From: Uncovering developmental time and tempo using deep learning

a–f, Analysis of zebrafish and medaka embryo development at various temperatures. a,d, Schematic for age estimation of zebrafish (a) and medaka (d): image of an embryo at a given timepoint (y hpf), raised at the temperature of interest (x °C), is compared with all timepoints (three examples are shown) at the reference temperature. Developmental age is assigned by the highest cosine similarity (φ). Scale bars, 500 μm. b,e, Developmental age estimation for zebrafish (b) embryos at 26.5 °C, 28.5 °C and 31.5 °C (n = 209, 126 and 130, respectively) and medaka (e) embryos at 26.0 °C, 28.0 °C and 31.0 °C (n = 47, 46 and 21), respectively.
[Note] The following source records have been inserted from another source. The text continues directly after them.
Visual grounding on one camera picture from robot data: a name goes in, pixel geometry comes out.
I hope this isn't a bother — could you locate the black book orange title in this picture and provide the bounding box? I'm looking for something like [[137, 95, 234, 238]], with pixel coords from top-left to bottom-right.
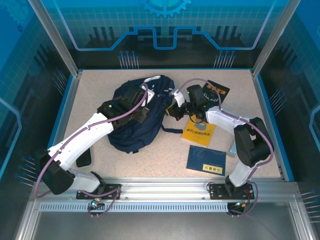
[[199, 79, 231, 104]]

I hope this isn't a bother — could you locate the navy blue backpack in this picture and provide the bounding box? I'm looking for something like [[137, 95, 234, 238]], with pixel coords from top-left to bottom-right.
[[107, 74, 185, 155]]

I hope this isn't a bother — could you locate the blue book yellow label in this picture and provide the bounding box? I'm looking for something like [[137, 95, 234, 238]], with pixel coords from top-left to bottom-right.
[[186, 144, 227, 177]]

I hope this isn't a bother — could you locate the black pencil case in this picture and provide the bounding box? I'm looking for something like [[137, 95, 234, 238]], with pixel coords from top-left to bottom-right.
[[75, 147, 93, 168]]

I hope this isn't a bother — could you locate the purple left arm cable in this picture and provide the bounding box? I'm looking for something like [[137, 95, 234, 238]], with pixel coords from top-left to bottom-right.
[[34, 83, 150, 219]]

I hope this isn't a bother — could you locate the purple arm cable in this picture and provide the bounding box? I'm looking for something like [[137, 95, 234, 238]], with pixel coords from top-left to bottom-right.
[[34, 83, 150, 219], [178, 78, 276, 219]]

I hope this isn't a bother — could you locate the aluminium front rail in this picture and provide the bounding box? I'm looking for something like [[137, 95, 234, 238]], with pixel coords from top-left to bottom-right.
[[32, 177, 301, 202]]

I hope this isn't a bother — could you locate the aluminium frame post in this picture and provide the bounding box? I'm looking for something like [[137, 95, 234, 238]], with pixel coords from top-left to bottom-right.
[[250, 0, 302, 78], [26, 0, 84, 77]]

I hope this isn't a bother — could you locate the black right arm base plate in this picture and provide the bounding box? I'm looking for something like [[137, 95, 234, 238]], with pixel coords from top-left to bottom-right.
[[208, 182, 261, 201]]

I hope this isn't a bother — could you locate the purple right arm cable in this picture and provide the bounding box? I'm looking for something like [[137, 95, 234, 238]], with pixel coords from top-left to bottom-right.
[[178, 78, 276, 219]]

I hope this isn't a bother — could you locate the slotted grey cable duct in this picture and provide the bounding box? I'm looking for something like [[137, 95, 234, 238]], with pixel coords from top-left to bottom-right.
[[39, 202, 237, 213]]

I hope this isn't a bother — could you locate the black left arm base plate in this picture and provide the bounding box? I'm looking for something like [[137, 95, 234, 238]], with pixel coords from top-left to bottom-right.
[[76, 183, 123, 201]]

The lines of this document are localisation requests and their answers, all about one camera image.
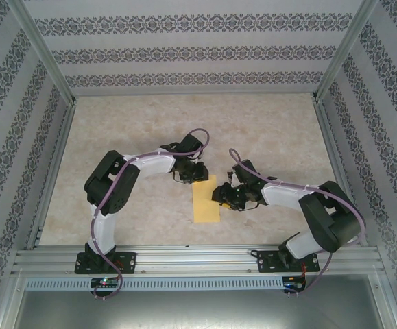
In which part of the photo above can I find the yellow cloth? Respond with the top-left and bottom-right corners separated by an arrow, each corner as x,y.
191,175 -> 235,224

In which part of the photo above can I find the grey metal panel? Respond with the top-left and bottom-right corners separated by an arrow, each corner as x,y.
11,289 -> 387,329

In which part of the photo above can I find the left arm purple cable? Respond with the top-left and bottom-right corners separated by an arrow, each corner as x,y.
91,128 -> 211,302

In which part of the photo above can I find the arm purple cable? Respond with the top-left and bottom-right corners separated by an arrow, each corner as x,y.
91,128 -> 211,302
228,148 -> 366,299

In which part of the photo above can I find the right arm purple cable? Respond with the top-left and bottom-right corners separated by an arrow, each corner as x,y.
228,148 -> 366,299

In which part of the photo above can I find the long aluminium mounting rail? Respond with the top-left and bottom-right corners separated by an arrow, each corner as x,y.
11,243 -> 386,275

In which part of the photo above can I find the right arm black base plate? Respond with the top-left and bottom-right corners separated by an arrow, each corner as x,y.
256,249 -> 320,274

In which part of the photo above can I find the slotted grey cable duct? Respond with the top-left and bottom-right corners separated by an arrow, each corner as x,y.
25,276 -> 285,291

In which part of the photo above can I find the aluminium side rail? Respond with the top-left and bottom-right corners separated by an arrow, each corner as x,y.
313,99 -> 369,247
25,101 -> 79,249

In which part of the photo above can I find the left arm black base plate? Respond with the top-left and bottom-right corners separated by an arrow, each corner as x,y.
74,252 -> 137,275

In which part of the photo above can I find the aluminium frame post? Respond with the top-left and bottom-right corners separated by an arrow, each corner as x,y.
11,0 -> 77,107
313,0 -> 381,102

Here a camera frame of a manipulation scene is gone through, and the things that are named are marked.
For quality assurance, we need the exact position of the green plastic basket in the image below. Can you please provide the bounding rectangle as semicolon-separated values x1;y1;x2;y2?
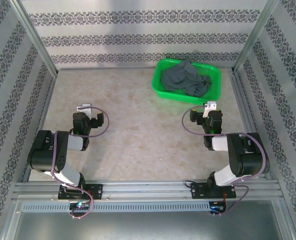
151;58;222;106

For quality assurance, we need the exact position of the grey t-shirt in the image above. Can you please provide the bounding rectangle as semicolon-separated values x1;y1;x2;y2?
160;59;212;98

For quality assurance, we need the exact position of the grey metal sheet panel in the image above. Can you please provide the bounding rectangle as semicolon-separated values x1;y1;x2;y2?
2;198;296;240

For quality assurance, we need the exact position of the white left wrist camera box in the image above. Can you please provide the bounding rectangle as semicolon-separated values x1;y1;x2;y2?
76;103;92;118

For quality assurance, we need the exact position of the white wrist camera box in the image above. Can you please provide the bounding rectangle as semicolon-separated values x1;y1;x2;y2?
202;100;218;118
76;103;92;118

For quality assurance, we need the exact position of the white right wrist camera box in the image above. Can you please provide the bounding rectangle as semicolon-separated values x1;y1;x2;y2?
202;100;218;118

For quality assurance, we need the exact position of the aluminium side rail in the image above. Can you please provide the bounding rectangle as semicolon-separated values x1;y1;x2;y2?
229;69;273;181

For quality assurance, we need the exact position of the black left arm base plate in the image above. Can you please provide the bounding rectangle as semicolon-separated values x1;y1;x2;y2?
57;184;103;200

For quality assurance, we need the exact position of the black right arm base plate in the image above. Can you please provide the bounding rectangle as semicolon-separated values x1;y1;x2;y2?
190;182;237;200

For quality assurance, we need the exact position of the aluminium mounting rail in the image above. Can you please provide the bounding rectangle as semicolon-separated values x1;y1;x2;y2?
12;179;281;201

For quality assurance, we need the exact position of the aluminium frame post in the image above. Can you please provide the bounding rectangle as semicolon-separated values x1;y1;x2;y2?
234;0;280;73
11;0;58;77

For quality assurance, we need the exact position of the grey slotted cable duct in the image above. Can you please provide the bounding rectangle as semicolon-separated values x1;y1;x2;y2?
20;201;228;213

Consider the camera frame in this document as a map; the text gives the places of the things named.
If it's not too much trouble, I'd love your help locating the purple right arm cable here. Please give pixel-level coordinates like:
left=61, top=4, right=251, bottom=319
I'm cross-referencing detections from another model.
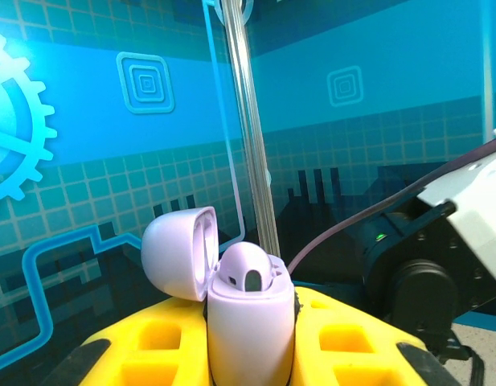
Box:
left=286, top=138, right=496, bottom=274

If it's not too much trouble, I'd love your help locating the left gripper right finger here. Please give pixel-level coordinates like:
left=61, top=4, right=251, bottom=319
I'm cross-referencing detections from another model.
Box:
left=290, top=285, right=462, bottom=386

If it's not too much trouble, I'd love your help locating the aluminium frame post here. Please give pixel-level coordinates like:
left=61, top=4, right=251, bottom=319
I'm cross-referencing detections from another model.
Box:
left=219, top=0, right=281, bottom=258

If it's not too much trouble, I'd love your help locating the purple wireless earbud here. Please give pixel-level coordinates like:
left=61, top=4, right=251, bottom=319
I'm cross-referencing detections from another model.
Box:
left=218, top=240, right=273, bottom=294

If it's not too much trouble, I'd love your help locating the purple earbud charging case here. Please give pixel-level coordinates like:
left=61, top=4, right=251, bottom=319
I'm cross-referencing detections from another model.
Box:
left=140, top=206, right=297, bottom=386

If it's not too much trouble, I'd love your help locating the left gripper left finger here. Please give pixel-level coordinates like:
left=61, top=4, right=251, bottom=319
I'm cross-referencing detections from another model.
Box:
left=41, top=296, right=211, bottom=386

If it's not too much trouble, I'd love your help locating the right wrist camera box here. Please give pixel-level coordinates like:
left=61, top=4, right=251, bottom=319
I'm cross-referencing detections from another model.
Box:
left=415, top=126, right=496, bottom=279

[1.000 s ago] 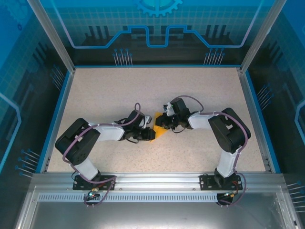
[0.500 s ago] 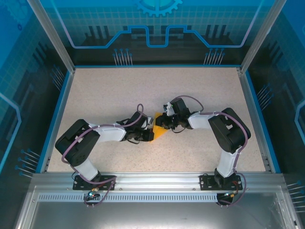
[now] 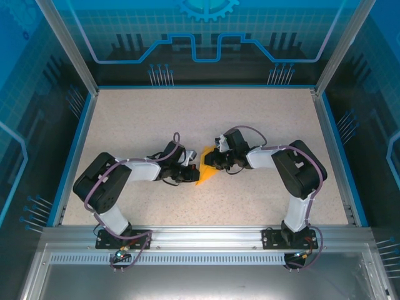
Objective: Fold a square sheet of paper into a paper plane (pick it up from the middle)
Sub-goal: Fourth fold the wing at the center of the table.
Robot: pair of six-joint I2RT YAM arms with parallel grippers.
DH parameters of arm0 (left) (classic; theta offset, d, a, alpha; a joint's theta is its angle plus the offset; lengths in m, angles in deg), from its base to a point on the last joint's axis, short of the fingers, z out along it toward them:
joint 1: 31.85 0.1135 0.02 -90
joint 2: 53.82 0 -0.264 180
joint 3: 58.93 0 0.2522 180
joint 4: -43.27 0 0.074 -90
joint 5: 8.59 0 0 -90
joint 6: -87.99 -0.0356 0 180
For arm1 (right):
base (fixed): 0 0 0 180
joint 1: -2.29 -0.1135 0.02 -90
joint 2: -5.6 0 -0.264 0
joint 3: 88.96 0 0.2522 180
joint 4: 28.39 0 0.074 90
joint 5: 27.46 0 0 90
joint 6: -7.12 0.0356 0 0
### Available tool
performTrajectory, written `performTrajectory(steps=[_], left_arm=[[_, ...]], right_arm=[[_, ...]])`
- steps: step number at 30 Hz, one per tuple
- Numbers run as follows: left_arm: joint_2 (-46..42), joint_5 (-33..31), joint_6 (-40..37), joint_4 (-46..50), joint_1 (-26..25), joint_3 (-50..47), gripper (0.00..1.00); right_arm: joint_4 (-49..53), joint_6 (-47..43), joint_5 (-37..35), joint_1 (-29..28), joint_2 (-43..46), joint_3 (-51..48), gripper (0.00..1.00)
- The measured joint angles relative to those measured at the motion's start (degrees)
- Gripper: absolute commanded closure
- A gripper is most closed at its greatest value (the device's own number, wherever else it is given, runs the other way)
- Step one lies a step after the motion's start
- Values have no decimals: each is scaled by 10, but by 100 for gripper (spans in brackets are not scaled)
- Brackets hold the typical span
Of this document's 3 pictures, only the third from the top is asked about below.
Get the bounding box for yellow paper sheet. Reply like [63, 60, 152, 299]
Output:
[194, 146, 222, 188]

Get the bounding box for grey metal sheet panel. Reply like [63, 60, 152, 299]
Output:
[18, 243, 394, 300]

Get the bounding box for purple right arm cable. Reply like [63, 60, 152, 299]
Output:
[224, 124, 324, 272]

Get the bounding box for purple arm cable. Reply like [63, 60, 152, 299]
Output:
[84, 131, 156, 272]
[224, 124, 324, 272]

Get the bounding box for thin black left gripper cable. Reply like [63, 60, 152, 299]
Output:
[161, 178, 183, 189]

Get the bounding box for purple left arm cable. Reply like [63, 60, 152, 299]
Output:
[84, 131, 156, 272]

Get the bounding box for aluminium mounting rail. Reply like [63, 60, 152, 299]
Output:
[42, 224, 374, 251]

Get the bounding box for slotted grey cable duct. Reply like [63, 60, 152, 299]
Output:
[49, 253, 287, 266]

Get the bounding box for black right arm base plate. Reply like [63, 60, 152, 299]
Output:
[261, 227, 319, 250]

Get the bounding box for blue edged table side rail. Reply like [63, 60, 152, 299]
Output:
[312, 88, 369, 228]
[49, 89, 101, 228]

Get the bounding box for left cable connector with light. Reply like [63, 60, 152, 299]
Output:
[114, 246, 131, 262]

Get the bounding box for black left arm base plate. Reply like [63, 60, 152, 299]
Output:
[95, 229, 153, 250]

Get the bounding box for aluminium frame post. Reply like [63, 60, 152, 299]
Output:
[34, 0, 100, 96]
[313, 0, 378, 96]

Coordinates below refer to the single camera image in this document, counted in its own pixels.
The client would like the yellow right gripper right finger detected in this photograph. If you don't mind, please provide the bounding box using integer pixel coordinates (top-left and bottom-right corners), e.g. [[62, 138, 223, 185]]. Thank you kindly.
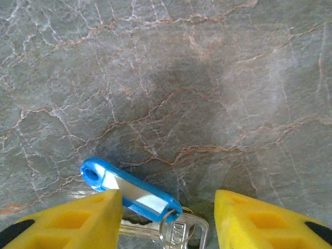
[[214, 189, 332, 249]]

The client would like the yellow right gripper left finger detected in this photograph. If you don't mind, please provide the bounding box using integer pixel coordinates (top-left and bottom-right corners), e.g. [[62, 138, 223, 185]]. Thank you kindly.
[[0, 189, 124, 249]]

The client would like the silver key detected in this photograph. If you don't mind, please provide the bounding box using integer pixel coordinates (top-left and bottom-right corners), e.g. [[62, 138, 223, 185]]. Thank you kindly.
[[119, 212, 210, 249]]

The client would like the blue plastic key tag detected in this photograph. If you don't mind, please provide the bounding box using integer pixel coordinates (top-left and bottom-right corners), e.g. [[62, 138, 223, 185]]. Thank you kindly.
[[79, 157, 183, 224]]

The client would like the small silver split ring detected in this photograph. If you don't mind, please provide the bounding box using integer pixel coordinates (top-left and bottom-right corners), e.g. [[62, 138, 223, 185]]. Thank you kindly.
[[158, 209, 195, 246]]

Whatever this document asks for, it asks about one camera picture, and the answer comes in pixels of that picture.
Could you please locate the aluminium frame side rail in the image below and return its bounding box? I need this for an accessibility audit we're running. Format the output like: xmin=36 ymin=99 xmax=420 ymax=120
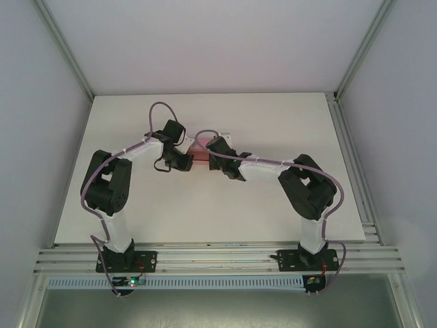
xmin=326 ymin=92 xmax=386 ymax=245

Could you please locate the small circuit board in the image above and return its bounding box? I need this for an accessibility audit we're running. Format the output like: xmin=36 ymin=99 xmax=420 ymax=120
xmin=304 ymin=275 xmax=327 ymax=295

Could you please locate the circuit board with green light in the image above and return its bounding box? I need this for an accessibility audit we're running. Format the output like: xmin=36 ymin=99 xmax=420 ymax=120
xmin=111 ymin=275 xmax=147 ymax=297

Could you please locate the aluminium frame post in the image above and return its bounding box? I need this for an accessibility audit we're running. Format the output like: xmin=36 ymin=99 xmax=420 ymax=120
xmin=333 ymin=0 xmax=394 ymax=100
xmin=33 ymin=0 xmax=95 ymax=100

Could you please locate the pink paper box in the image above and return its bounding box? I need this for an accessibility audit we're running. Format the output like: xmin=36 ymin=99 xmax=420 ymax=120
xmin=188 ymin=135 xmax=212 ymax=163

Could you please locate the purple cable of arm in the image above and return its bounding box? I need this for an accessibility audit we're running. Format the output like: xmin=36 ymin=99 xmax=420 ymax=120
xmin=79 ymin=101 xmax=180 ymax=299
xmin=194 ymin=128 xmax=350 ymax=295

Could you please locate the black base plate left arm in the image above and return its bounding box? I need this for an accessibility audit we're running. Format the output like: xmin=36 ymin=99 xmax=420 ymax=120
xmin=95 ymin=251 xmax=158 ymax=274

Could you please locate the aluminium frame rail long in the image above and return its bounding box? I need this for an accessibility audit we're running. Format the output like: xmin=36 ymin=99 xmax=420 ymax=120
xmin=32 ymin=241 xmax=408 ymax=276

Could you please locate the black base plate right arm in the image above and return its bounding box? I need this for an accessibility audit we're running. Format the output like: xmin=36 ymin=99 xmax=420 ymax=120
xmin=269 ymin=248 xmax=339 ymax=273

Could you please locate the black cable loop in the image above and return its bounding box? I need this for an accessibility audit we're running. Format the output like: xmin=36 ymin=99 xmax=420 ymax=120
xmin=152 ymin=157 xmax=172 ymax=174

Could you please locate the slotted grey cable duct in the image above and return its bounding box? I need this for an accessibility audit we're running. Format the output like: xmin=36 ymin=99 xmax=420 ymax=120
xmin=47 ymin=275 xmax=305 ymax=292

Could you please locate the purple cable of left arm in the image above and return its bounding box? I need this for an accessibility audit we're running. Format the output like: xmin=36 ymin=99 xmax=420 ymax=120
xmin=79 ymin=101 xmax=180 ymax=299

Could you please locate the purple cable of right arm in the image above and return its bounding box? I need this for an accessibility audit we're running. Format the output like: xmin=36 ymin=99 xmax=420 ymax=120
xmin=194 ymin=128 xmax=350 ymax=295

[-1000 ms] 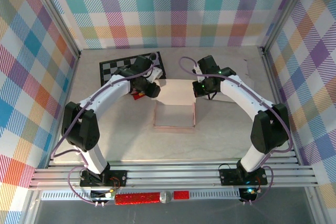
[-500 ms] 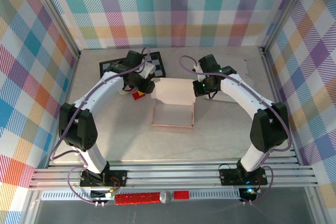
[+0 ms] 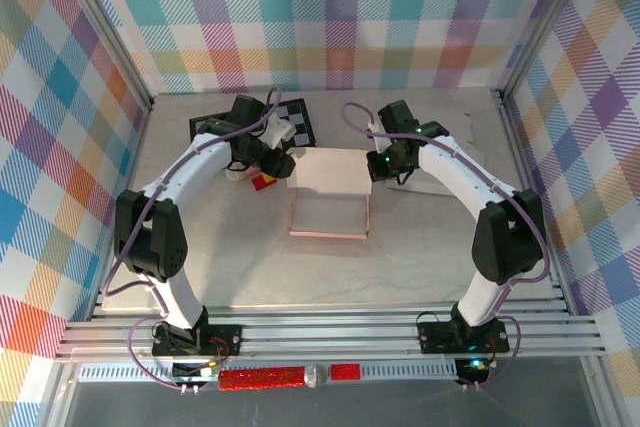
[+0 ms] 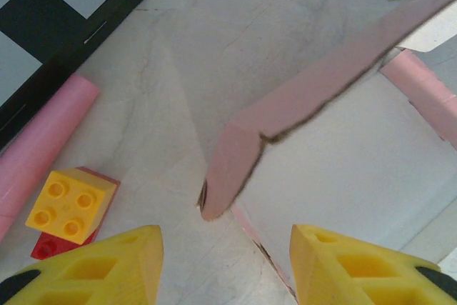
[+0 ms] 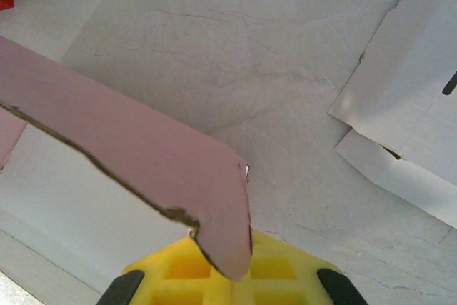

Error envelopes represent two times the median absolute deviation (MAD) over the embryos and are shown together with the corresponding linear fit (solid line). c,f, Natural logarithm of the estimated growth rates for zebrafish (c) and medaka (f) at various temperatures. Error bars represent 99.99% confidence intervals from bootstrapping with 100 repetitions around the estimated slope of the linear fit to the data shown in Extended Data Figs. 3 and 4. Blue shading shows the Arrhenius range; the apparent activation energy is stated.